Suppression of thermoacoustic instability and NOx emissions of unsteady swirl premixed flame with upstream microjets

Passive control methods are widely used in unsteady combustion systems due to their robustness and convenience. This paper used the upstream microjets method for the first time to control thermoacoustic instability and pollutant NOx emissions in unsteady swirl premixed flame. Three variables of CO2 microjets flow rate, upstream microjets distance, and microjets number are investigated. Results demonstrate the upstream microjets distance plays a significant role in restraining the thermoacoustic instability and NOx emissions. The smaller the upstream microjets distance, the more completely the thermoacoustic instability is suppressed while the NOx emissions are the opposite, which means a compromise choice needs to be made between them.
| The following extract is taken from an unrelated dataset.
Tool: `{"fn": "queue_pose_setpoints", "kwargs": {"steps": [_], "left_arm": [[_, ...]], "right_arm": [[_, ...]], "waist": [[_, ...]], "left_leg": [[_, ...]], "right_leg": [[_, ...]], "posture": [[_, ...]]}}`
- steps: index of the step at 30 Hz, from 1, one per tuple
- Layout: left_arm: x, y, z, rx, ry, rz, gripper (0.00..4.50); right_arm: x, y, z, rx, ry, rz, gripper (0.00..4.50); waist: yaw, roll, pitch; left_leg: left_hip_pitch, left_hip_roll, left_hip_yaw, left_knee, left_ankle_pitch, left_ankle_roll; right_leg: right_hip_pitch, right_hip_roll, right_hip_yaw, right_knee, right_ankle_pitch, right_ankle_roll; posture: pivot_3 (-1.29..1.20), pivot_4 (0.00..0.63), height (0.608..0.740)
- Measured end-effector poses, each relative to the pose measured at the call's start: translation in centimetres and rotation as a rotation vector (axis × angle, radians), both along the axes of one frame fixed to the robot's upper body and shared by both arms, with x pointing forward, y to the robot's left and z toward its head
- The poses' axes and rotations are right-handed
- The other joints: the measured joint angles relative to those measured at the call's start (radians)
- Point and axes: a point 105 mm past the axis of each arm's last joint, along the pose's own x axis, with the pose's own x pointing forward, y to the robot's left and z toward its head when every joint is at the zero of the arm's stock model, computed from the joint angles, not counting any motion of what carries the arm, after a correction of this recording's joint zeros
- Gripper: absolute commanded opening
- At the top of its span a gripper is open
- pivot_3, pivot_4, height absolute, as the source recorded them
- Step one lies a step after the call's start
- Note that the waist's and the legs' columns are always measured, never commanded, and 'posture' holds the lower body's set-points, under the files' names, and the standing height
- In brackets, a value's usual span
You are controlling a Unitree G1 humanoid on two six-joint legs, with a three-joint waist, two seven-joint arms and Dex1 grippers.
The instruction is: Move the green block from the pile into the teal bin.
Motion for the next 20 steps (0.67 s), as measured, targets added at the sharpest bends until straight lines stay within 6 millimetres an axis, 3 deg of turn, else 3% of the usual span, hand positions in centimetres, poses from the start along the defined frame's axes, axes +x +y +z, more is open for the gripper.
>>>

The damping ratio of pressure amplitude in the chamber can reach the maximum of 81.3%, and the damping ratio of CH* intensity can reach the maximum of 80.2%. Besides, the frequency of pressure and CH* will transit to a lower mode. NOx emissions can realize a maximum reduction of 12.2 ppm. Meanwhile, the flame mode switches from an enlarged Mode-A flame to a shrunk Mode-B flame, and the flame length shows a maximum reduction of 14 mm at the largest upstream distance. However, the specific control mechanism under upstream microjets still needs further study to clarify. This research proved the feasibility of suppressing combustion instability and NOx emissions with upstream microjets in unsteady swirl premixed flame, promoting its practical application in gas turbine systems.